The Ottumwa Courier

Wapello County

April 5, 2013

Hunger in America study to provide insight into southeast Iowa food insecurity

OTTUMWA — Once a person is entrenched in poverty and hunger, it’s difficult to break the cycle.

In the last Hunger in America study, which was published in 2010, the Food Bank of Iowa provided emergency food for around 76,100 people every year, 36 percent of which were children under 18.

For the first time, the 2014 study — a partnership between Feeding America and local food banks — will include southeast Iowa. The Food Bank of Southern Iowa will survey clients in its 13-county service area with volunteer recruitment provided by the United Way of Wapello County.

“We really haven’t changed that much, though we got some new agencies,” said Neal Abbott, executive director of the food bank. “This economy has gotten worse the last few years, and more churches are looking at opening food pantries to pass out food in their respective neighborhoods.”

Abbott believes there will always be a hunger problem, though he hopes the numbers will begin to tumble.

“I think what we have to try to work on is trying to find some way to get people in that situation beyond that situation,” he said. “That’s the biggest issue we have right now, is there are not a lot of jobs that pay enough to support a family and people get stuck in that situation. Once you’re in it, it’s tough to get out.”

United Way of Wapello County volunteer center coordinator Ali Wilson is hopeful.

“It’ll take awhile, but I think we’re working toward that through food pantries and kitchens,” she said. “At the national and state level we can talk about policies and programs that can make it possible for people to get out of that cycle. It’s hard once you’re in poverty. It’s so much harder to access the resources you need to get out of poverty. It does perpetuate itself sometimes.”

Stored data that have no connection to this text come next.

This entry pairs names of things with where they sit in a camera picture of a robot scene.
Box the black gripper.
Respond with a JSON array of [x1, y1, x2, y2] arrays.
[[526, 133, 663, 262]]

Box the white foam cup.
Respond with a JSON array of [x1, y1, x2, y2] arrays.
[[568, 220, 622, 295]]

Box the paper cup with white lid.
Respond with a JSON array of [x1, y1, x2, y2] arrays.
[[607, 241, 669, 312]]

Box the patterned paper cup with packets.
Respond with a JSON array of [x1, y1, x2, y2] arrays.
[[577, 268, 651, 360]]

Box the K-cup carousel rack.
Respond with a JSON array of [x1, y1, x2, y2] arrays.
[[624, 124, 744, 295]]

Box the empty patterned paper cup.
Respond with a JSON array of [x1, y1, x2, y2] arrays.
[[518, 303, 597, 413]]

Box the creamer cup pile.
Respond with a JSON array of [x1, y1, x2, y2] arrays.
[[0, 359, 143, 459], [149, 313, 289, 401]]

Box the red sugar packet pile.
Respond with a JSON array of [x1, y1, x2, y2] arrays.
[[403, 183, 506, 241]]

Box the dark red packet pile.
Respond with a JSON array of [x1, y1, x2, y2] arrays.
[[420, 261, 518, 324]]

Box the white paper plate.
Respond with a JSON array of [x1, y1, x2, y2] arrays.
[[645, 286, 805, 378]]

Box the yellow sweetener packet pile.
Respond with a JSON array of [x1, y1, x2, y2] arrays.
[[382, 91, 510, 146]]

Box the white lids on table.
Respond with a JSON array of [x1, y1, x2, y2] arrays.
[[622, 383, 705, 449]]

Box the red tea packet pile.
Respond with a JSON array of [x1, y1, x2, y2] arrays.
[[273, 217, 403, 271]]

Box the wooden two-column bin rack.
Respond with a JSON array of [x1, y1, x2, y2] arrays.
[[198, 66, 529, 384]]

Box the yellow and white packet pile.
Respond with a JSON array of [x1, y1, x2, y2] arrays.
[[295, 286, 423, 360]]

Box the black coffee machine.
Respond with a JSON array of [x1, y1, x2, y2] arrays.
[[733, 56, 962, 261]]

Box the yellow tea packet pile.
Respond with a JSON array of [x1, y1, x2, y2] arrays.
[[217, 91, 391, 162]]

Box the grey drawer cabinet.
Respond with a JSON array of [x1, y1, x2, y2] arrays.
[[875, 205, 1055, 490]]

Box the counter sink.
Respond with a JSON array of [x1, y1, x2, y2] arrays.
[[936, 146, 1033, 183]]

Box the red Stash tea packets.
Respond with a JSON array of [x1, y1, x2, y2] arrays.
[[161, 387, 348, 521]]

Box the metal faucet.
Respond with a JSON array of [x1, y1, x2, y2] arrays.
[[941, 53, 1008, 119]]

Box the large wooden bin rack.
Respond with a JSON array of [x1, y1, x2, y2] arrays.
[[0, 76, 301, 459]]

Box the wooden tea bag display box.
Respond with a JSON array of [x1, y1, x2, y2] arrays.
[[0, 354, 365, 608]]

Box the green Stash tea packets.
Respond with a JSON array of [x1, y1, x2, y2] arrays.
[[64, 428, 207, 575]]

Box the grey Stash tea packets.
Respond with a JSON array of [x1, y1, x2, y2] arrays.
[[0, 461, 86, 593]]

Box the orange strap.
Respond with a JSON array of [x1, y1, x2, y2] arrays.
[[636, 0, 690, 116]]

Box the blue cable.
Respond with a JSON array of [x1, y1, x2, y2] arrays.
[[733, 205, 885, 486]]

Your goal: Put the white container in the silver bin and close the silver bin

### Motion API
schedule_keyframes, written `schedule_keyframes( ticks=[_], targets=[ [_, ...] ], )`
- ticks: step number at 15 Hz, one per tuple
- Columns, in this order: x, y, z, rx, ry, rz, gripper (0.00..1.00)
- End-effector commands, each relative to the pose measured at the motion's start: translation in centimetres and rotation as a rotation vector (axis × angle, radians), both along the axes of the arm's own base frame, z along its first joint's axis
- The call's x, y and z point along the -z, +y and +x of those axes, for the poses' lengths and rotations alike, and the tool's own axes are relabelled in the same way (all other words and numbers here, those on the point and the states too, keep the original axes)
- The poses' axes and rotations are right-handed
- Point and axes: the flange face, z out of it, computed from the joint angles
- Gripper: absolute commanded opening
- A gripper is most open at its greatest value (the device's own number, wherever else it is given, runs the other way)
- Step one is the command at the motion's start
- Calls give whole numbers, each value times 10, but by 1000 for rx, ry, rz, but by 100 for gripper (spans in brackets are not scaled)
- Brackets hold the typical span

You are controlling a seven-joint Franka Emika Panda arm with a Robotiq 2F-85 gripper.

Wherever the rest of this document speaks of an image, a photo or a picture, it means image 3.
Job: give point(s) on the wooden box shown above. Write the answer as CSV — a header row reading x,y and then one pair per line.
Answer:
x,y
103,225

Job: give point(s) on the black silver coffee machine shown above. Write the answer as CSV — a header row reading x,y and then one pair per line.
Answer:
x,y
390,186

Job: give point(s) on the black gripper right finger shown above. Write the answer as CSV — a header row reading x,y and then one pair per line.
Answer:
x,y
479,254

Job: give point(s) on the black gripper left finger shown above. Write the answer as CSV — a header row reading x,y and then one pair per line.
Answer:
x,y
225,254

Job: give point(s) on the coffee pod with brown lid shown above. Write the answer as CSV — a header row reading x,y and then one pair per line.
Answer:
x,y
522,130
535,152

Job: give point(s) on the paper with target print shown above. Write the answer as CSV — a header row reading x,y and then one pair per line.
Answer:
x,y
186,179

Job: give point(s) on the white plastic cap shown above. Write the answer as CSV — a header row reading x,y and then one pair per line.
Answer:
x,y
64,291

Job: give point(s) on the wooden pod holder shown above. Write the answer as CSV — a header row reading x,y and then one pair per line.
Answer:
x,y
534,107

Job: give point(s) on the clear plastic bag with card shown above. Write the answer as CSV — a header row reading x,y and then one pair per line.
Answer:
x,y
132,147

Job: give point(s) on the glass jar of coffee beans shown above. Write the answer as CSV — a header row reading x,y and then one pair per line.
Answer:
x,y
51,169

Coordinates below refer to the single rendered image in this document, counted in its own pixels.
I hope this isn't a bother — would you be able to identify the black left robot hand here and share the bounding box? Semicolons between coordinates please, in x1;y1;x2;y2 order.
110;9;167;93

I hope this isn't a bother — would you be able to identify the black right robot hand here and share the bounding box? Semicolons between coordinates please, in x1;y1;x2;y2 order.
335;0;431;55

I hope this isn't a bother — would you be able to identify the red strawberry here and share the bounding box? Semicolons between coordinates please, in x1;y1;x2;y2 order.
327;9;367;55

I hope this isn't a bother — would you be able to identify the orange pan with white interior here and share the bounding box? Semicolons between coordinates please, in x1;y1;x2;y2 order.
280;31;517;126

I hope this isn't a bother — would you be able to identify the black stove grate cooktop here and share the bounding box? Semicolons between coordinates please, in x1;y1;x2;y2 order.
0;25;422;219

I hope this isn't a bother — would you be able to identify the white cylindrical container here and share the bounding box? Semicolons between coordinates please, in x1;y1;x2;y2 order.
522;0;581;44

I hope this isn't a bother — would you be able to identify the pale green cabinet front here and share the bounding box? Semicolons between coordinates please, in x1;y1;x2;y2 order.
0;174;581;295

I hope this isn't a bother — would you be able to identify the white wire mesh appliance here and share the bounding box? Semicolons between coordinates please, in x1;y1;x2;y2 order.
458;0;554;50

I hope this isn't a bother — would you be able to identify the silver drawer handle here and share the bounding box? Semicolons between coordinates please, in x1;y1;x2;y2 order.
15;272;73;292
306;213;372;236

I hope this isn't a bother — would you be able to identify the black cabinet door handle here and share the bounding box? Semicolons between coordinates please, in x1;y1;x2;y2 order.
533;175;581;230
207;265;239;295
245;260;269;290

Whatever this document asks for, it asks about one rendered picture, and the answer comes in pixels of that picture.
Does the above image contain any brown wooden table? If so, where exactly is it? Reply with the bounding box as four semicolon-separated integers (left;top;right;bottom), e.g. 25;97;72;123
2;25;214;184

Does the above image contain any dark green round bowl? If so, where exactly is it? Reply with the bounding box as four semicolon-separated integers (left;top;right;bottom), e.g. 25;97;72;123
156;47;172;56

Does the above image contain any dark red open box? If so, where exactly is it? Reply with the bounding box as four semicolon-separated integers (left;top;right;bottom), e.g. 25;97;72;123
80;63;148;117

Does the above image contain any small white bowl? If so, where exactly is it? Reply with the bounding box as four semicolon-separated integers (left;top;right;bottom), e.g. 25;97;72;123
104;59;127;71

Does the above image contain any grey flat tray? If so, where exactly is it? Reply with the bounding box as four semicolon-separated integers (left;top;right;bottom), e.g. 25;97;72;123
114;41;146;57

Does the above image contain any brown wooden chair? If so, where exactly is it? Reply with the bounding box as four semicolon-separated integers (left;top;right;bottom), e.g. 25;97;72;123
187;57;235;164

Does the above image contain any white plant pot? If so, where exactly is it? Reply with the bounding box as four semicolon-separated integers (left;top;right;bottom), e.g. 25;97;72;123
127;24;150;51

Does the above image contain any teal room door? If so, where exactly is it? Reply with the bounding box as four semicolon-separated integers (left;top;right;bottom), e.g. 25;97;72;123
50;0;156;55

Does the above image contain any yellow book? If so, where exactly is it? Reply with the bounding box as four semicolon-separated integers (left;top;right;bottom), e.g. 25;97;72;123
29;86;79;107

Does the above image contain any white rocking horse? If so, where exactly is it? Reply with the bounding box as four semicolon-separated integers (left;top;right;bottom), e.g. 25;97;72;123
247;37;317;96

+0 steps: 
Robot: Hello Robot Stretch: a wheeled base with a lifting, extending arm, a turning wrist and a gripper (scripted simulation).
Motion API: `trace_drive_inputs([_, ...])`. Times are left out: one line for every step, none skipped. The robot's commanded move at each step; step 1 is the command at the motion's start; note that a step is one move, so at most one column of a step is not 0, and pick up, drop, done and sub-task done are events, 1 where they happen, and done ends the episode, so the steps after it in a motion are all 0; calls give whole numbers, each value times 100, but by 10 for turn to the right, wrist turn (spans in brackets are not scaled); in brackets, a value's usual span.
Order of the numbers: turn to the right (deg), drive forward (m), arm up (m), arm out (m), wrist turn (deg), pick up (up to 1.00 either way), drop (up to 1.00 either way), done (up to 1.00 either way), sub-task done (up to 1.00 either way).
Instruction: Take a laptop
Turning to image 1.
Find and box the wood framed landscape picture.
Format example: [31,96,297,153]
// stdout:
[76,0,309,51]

The Food Bank of Southern Iowa is a food wholesaler for 140 organizations in 13 southeast Iowa counties. The food bank’s low pricing means area pantries can buy larger quantities of food for less. Those who receive food include pantries, church camps, non-profit daycares, Christian schools, Boy Scouts, Girl Scouts and more.

“We’ve always been a real small organization and up until now ... we weren’t really involved,” Abbott said of the study. “This time Feeding America is pushing a nationwide effort so they get a wide footprint.”

While Abbott said the results of the study likely won’t shock him, there is one element that could surprise the public.

“What I think I might be surprised about is the number of people asking for food that I wouldn’t think would be, people who are a little better off,” he said. “We all know that with the price of food and gas, we all have to stretch our dollars. I know there’s people going to food banks and pantries now that never had to ask for help before.”

Wilson said the study is important because the data will be used to support “not only national advocacy, but also awareness here locally about what is really driving hunger in our area, what programs are out there and how well we’re serving the people who need their services.”

“It definitely is poverty,” Wilson said of what drives hunger in southeast Iowa. “But we also know there are a lot of people who are falling in between the cracks. They’re working, but they’re not making enough to be able to support their household.”

Not only will the data from the study aid research, it will benefit the volunteers who conduct the surveys, Wilson said.

“It’s eye-opening to see who’s really using these services,” she said. “It might not be the people they expect.”

Volunteers will begin training on April 16 and the surveys will be conducted over the next several months.

Recently, the food bank began having its clients write on paper plates, explaining why they’re there and what it means to get food from the food bank. Staff from the Food Bank of Iowa will then take the plates to legislators in Des Moines to open their eyes to the fact that food banks need more state funding.

“This food helps a lot because the last week of the month my fridge and cabinets are bare,” one plate from an Ottumwa pantry reads. “If it wasn’t for the churches, my kids probably would have very little to eat.”

Another plate reads: “Sometimes we get by with filling our bellies with oatmeal and crackers. Tonight we don’t have to do that. Thanks.”

There’s always a need for more funding, Abbott said. Last year the food bank distributed 1.5 million pounds of food in 13 counties, though it could have given out 3 to 4 million pounds of food had funding been available.